Bettis was a Hall of Fame finalist four times from 2011 to 2014, while Davis was cut at the semifinalist stage each time. Both backs were finalists in 2015, but Bettis was inducted over Davis. The Hall of Fame voters pretty clearly expressed a preference for Bettis in each year he was eligible, so a comparison seems fair.13

Bettis made the Hall of Fame in large part because of his remarkable longevity.14 When Bettis retired in 2005, he ranked 5th in NFL history in career rushing yards. By the time he was eligible for the Hall of Fame, he still ranked 6th, (having been passed by LaDainian Tomlinson, who retired with 22 more rushing yards).

How much more need Davis have done to match Bettis’ remarkable longevity? Let’s investigate. During his peak, (1995 to 1998), Terrell Davis played 61 games, amassed 1343 carries, gained 6413 yards and 56 touchdowns, and added 152 receptions for 1181 yards and 5 more scores. In addition, as mentioned, he added 204/1140/12 rushing and 19/131/0 receiving in the postseason. While we could discuss whether the postseason performance was more valuable than the regular season performance, that’s not important— at a bare minimum, hopefully we can agree that it was equally valuable and deserves to be counted.

Combining those totals, Davis’ “peak production” spanned 69 games and consisted of 1547/7553/68 rushing and 171/1312/5 receiving.

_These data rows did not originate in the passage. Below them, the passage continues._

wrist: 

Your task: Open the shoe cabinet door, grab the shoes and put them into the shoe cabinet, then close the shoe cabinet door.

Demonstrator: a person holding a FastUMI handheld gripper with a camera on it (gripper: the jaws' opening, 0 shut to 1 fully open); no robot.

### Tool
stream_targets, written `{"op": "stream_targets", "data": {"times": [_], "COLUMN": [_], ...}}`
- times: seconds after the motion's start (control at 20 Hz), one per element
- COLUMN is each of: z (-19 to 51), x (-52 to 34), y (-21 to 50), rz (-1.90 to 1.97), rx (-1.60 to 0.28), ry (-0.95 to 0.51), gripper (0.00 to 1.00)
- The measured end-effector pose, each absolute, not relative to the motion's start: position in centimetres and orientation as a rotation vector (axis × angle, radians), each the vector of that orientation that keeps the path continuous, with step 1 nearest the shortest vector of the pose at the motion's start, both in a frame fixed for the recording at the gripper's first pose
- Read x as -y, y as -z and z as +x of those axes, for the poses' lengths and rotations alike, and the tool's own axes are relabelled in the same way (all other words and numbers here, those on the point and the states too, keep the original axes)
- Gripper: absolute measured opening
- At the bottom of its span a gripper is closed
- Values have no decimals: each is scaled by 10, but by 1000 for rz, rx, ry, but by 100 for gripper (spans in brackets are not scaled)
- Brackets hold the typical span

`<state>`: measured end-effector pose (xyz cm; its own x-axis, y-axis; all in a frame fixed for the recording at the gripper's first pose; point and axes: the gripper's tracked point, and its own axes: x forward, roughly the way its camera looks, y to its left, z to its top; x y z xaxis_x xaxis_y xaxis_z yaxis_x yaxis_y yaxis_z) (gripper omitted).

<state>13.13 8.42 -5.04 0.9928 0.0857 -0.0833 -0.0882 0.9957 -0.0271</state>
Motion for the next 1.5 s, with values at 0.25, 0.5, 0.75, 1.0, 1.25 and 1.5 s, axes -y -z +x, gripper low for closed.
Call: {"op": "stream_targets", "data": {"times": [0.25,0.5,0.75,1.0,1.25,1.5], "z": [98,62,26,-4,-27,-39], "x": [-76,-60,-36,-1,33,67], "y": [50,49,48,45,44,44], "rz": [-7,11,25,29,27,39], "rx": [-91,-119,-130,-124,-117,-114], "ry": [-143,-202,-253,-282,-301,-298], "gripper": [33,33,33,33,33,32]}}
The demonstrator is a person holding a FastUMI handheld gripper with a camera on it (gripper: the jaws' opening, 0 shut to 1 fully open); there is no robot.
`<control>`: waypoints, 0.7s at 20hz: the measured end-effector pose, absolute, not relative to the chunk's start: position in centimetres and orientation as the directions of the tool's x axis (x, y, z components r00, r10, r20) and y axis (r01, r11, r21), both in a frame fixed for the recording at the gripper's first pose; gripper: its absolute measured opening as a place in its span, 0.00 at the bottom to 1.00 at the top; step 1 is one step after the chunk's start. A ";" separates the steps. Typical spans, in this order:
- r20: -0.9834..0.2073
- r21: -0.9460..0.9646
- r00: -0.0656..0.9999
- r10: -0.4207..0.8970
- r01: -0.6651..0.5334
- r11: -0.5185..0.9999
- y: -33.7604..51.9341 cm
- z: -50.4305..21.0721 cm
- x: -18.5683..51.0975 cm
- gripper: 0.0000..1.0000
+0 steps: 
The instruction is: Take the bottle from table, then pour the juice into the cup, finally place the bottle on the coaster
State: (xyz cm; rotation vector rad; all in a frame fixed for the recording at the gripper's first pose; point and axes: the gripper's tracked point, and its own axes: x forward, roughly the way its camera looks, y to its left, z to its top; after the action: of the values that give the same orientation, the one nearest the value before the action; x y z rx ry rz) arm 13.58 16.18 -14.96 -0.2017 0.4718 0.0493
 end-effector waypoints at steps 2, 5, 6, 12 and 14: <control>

We can subtract those totals from the career production of Jerome Bettis, (including his own postseason games), then divide by the additional number of games Bettis played, and that will tell us exactly what Davis would have had to average, and for how long, to precisely match Bettis’ career totals.

Doing this, we find that Davis would have needed to play roughly 8.5 more seasons, and during those 8.5 seasons he would need to average roughly 249 carries for 792 yards, (3.2 yards per carry), catch an additional 4 passes for 23 additional yards, and score roughly 3.5 touchdowns.

Imagine Davis had given us an extra 8-9 years like this. Would this make him more of a Hall of Famer? Certainly not. Those are the definition of “replacement level” seasons; we’re far more concerned with how much value a player provides above and beyond that.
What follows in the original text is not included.